Juga, perasaan terteror karena pelaku kejahatan yang sesungguhnya ternyata masih berkeliaran. Apa pun variasinya, itu merupakan kondisi ironis. Yakni, langkah penegakan hukum malah mendatangkan perasaan tidak aman bagi korban kejahatan, terlepas aksi salah tangkap itu disebabkan kekhilafan maupun kesengajaan sebagai ulah individual personel atau sebagai operasi terencana organisasi.

Perasaan terancam jiwanya yang dialami korban sangat beralasan. Acker (2013), misalnya, menyatakan, ketika aksi salah tangkap berlangsung, penjahat yang sebenarnya justru bebas tak tersentuh hukum, bahkan mengulangi aksi kejahatannya.

Dalam situasi kelak jika dia tertangkap, rentang waktu yang jauh antara aksi kejahatan dan penangkapan tetap menguntungkan si penjahat karena bukti dan saksi sudah menghilang. Proses pembinaan yang dikenakan otoritas penjara –jika ada– pun tidak begitu berfaedah. Sebab, di dalam diri pelaku telanjur terjadi pemapanan citra diri ’’positif’’.

Yakni, dia mampu menaklukkan otoritas penegak hukum. Karena itulah, setelah terjadi aksi salah tangkap, instansi penegakan hukum tetap harus terus berupaya menangkap pelaku kejahatan yang sesungguhnya.

Aksi salah tangkap tentu juga berdampak buruk terhadap negara, terutama lembaga penegakan hukum. Sebagai perbandingan, di Amerika Serikat saja, belum semua negara bagian memiliki ketentuan baku tentang unsur-unsur yang harus dimasukkan ke dalam kompensasi negara bagi korban salah tangkap.

Dalam salah satu insiden salah tangkap tahun lalu di Central Park, New York, saat lima remaja kulit hitam dan keturunan Latin dipenjara karena ’’terbukti’’ memerkosa, negara dibuat keluar keringat dingin karena harus menggelontorkan puluhan juta dolar sebagai ganti rugi bagi anak-anak muda malang tersebut.
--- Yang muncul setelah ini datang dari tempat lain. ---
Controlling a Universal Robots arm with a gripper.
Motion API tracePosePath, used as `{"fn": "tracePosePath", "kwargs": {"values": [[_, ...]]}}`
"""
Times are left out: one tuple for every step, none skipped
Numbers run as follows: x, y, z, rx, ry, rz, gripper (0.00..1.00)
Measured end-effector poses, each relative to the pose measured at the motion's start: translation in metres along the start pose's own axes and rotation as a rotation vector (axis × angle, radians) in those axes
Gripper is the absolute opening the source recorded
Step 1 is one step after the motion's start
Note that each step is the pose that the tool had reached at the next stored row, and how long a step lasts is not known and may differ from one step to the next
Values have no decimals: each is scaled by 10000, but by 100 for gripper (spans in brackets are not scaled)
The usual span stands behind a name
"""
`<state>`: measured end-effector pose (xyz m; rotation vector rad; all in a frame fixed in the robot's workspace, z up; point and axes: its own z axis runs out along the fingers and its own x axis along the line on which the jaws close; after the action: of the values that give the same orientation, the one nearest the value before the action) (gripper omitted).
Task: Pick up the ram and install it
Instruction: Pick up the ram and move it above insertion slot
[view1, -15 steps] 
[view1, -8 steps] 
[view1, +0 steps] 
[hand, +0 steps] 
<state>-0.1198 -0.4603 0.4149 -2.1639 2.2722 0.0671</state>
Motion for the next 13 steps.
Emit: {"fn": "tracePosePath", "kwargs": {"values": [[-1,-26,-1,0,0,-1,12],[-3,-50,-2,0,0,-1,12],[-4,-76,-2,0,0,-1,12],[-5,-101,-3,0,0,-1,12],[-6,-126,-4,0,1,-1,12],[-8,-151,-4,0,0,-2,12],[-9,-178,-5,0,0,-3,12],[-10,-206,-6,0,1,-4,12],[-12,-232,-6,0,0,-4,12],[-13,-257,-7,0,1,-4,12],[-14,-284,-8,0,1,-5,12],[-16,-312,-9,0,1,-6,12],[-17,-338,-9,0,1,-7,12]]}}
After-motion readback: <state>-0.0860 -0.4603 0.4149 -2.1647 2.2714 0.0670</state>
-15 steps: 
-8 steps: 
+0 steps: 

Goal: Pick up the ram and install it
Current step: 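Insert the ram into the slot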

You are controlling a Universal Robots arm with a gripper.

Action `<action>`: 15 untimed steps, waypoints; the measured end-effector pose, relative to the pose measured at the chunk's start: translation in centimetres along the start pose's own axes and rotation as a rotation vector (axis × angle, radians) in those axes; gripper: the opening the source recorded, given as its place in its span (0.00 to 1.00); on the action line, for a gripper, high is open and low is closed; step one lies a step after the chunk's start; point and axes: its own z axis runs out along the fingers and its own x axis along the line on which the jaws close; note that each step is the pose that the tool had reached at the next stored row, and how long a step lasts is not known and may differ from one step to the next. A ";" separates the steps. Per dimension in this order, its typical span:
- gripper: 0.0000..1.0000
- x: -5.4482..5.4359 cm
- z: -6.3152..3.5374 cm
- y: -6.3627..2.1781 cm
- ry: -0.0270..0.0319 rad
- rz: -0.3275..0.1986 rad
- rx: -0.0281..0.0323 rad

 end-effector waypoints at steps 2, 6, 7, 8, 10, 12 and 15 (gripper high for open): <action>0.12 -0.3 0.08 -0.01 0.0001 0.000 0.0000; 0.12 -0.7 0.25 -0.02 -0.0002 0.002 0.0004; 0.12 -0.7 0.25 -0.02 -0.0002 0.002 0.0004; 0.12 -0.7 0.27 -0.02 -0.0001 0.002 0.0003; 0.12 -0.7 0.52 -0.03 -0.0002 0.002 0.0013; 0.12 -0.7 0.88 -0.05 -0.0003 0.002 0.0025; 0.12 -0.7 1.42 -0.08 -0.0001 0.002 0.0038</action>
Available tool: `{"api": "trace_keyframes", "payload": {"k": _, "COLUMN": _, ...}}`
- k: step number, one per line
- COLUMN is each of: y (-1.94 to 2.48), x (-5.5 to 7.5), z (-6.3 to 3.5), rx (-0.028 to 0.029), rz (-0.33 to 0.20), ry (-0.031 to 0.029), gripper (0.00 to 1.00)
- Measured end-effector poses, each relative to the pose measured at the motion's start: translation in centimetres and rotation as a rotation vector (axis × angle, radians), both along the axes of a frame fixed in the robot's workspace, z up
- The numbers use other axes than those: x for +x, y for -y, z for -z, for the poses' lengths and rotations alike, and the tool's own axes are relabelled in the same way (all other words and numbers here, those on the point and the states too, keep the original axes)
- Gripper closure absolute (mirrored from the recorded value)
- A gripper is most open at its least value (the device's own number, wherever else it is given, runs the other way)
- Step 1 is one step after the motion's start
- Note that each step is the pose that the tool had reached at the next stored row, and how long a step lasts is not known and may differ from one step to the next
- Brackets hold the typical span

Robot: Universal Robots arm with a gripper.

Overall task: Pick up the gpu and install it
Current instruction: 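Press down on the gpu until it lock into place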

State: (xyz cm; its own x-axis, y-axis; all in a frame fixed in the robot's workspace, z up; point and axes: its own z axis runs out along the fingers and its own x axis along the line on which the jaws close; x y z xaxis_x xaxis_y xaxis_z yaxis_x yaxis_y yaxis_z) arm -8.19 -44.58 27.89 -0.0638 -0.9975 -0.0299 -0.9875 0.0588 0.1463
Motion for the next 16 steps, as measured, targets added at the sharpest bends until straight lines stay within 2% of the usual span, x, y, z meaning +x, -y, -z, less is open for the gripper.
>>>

Anggaplah bahwa negara sanggup membayar ganti rugi kepada korban salah tangkap dalam besaran yang benar-benar pantas (dan itu pasti tidak sedikit!). Namun, pada saat yang sama, kerugian negara karena runtuhnya kepercayaan publik terhadap lembaga penegakan hukum sungguh-sungguh tak terbilang besarnya.

Krisis kepercayaan masyarakat, pada gilirannya, akan mempersulit otoritas penegak hukum untuk membangun kemitraan. Akibatnya, kemampuan preemtif dan preventif mereka dalam mengatasi masalah kriminalitas di tengah-tengah masyarakat menurun.
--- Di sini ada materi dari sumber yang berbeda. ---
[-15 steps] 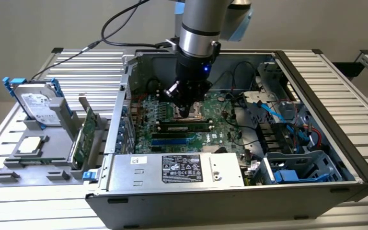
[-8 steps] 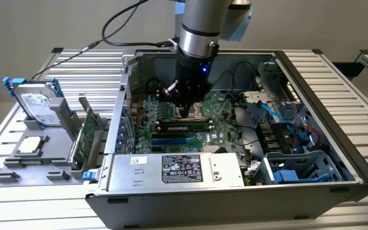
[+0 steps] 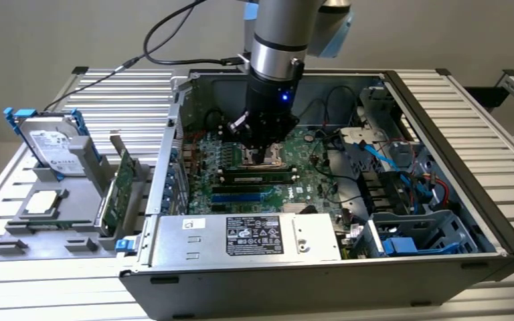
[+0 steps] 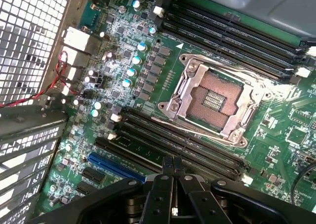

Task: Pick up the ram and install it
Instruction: 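Press down the ram until it locks into place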

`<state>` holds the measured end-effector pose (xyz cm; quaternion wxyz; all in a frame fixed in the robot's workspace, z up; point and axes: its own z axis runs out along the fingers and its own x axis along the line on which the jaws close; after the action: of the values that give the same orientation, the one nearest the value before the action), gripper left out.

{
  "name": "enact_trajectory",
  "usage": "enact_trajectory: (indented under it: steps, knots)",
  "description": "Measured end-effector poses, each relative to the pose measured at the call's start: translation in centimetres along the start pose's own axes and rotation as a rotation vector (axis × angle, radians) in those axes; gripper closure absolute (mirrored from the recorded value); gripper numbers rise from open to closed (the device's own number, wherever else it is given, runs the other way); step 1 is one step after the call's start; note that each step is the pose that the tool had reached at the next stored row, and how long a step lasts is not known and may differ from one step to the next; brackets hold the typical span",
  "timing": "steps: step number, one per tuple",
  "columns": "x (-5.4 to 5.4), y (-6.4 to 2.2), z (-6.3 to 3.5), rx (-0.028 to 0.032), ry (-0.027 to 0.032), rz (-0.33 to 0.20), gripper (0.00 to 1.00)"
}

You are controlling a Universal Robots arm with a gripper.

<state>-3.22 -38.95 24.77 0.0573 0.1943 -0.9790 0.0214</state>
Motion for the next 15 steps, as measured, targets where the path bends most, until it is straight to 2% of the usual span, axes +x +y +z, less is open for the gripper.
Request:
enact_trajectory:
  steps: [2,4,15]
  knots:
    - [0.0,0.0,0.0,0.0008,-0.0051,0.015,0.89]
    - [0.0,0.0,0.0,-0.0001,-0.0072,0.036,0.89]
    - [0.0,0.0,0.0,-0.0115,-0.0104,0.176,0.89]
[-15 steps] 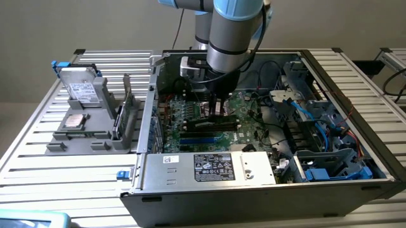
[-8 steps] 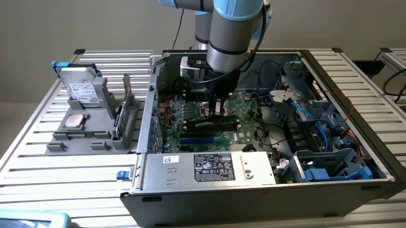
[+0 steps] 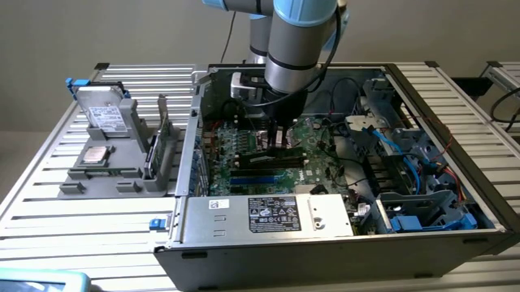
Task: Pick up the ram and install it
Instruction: 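Insert the ram into the slot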
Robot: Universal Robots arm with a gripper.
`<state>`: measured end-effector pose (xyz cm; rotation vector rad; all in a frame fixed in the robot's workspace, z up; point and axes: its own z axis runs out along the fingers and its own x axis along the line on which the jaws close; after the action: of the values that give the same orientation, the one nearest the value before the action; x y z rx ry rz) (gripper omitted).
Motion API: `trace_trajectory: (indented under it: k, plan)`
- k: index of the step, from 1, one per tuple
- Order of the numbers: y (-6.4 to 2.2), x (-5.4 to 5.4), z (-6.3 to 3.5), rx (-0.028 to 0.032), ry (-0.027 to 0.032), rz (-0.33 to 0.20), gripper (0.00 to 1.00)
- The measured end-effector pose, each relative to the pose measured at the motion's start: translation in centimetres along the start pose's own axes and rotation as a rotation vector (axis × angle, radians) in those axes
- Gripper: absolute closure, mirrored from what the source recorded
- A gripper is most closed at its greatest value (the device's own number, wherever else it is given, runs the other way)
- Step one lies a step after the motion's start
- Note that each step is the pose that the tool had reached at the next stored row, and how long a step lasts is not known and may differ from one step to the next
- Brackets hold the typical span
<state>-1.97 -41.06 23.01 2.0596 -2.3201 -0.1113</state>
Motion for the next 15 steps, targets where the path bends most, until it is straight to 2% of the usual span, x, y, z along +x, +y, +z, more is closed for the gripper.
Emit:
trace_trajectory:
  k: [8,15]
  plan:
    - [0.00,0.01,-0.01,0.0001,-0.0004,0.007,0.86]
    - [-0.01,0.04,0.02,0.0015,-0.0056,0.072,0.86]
Memulihkan rasa aman dan kepercayaan masyarakat melibatkan kerja besar. Dan, sebagai wujud kesungguhan lembaga penegakan hukum untuk menangkal berulangnya aksi salah tangkap, dibutuhkan peran intens, khususnya dari tiga unit kerja.

Pertama, unit inspektorat. Personel yang terlibat dalam aksi ’’penjeblosan ahli surga ke liang neraka’’ harus diberi ganjaran sesuai dengan tingkat kesalahan mereka. Hasil penindakan internal tersebut selanjutnya diumumkan ke publik. Perkataan ’’maaf’’ secara terbuka semoga menjadi sedikit penawar bagi masyarakat dan terutama korban salah tangkap.

Kedua, unit pendidikan dan pelatihan. Pembenahan terhadap kurikulum yang berkaitan dengan investigasi kasus perlu diprioritaskan. Materi khusus tentang kompleksitas psikologis di dalam ruang pemeriksaan –seperti yang pernah diberikan selama beberapa waktu di Sekolah Tinggi Ilmu Kepolisian– patut dipertajam.

Ketiga, unit sumber daya manusia. Sebagai gugus pelaksana perekrutan sumber daya lembaga penegakan hukum, radar mereka harus mampu menyaring bahwa hanya para kandidat dengan tendensi kekerasan seminimal-minimalnya yang bisa bergabung ke dalam institusi.